Editor’s note: Fox News anchor Dana Perino recently talked with Fox Business Network’s Cheryl Casone about her new book, “The Comeback: How Today’s Moms Reenter the Workplace Successfully.” For more information, visit www.cherylcasone.com.
DANA PERINO: Families across America are grappling with decisions about whether a mom can take time off, if she should, and if she does, how then does she get back to work. What is the scope of the problem -- both financial and emotional -- and how much demand is there for the advice you provide in the book?
CHERYL CASONE: I think it was something that was never discussed, and just accepted: women who stay at home with their kids “check out” and become “lesser than” professionally because they walked away. Nothing is further from the truth. What I discovered from my research interviewing hundreds of moms and executives at companies was that women who are managing a home have instantly transferable skills. Moms are multi-taskers, they have more patience as managers, more maturity, and are sometimes more focused than their younger, sometimes childless peers. I’m not saying a childless employee is less professional (I’m childless!) but having a family motivates these women to perform at work. Most of the women I interviewed who were able to “Comeback” were quickly promoted and recognized because of those traits.
PERINO: Some of my friends have had really difficult times re-entering the workforce after several years away from an office while they raised their children. What are the most common problems women face when they try to return?
CASONE: Believe it or not, it was themselves. Every mom I spoke with told me the guilt was the toughest thing, second only to insecurity about making their Comeback. The myth: my children will suffer. The truth: your kids will be fine. In fact, the example you set by going back to work may leave them better off.
PERINO: Did you meet anyone along the way during your research for The Comeback that broke your heart or that inspired you?
CASONE: Yes, one of the moms had a horrific accident weeks before her wedding and nearly died. She went ahead with the wedding and eventually had two children, even though she was dealing with long term physical damage to her body the entire time! I can’t imagine. Not only did she return to her profession (public relations) starting her own company, then she started an additional business. Two businesses, two kids, and an incredible husband. She never gave up on her family or herself.
PERINO: How can moms best keep up with technological changes at the workplace while they’re busy raising their young children? To me, that’s one of the most daunting things about a workplace separation.
CASONE: Technology changes so fast, and even one year away from the workforce can be a problem. One of the moms I interviewed had to go back to school to renew all of her certifications. If there’s a specific software or program that is critical to your career, figure out a way to keep current. Online courses are the best way and they are usually affordable.
PERINO: What is the best way for moms to keep up a social/work network while they are not working?

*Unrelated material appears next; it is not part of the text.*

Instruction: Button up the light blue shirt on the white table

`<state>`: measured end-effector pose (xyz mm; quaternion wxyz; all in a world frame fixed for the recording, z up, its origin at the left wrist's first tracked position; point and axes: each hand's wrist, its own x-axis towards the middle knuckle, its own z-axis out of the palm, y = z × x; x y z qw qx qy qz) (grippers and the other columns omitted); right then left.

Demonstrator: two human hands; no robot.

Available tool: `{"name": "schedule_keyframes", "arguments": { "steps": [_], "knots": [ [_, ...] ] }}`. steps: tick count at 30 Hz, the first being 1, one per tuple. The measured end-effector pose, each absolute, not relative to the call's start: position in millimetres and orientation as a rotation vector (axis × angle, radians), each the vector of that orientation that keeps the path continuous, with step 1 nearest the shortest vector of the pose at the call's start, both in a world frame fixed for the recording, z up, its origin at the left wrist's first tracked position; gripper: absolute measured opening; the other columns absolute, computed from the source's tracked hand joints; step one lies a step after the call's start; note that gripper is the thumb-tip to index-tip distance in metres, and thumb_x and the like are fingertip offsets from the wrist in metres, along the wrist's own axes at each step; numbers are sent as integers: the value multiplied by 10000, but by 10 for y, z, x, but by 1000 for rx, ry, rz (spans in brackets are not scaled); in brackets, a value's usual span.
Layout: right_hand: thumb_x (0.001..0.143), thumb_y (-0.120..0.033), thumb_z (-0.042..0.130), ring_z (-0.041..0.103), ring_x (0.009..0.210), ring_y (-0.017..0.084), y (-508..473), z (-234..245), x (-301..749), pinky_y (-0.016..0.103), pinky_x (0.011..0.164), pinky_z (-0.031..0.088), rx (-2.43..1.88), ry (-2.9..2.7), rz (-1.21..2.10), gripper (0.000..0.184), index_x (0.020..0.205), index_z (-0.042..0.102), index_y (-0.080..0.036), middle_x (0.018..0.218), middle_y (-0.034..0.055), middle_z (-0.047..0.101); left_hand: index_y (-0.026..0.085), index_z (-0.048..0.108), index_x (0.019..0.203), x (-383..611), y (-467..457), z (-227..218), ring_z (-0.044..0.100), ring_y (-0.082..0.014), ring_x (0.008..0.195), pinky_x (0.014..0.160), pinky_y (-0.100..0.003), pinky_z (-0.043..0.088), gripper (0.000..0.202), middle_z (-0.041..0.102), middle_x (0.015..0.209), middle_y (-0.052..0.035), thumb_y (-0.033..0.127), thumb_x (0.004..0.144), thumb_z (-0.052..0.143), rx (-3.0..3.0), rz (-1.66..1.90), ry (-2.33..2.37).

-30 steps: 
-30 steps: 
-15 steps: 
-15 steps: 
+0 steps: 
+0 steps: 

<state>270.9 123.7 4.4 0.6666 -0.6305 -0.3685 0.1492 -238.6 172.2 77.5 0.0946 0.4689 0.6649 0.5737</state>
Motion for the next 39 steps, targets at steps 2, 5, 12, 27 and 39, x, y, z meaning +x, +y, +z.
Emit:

CASONE: Get on Facebook, Twitter, and Instagram. These are all fun social media sites and apps, but more importantly, this is a network you can build from the comfort of your home. I discuss in the book ways to use each platform to your advantage. They are all different, so the behavior in each “environment” must be tailored specifically. Also, remember any place you find yourself can be a place to network professionally: the doctor’s office, the playground, church, and of course your child’s school.
PERINO: What are you top three pieces of advice for women who want to go back to work and are worried they won’t get the job they want or the money they were once paid?
1. Get rid of the guilt. All the women I met felt a huge amount of guilt, and had to constantly remind themselves they were doing something positive for their family, and more importantly, for themselves.
2. Forgive yourself. One mom told me she realized early on after returning to work, that she saw herself as a juggler, and a ball was going to drop at some point, and that’s OK.
3. Evaluate and reevaluate yourself. This might be the most important piece of advice. Before you make one move, spend some time really thinking about who you are, what you want, and what you love, when it comes to a new life professionally. You are going to leave your children for a certain amount of time every week, you should love, or at least enjoy, your career.
PERINO: How important is it to the American economy that we find ways to help women return to work and contribute not only to their families but to the economic growth of America?
CASONE: I write about this in the beginning of the book. The IMF did a study that found U.S. GDP (gross domestic product) would rise by 5 percent if females were an equal part of the American workforce. So, if as many women worked as men right now, our country would be economically stronger!
PERINO: Is there anything that husbands and dads can do to help their wives or partners make this transition back to work easier?
CASONE: My mentor once said to me “Cheryl, everyone needs a safe place to fall.” Hopefully, your partner is just that for you.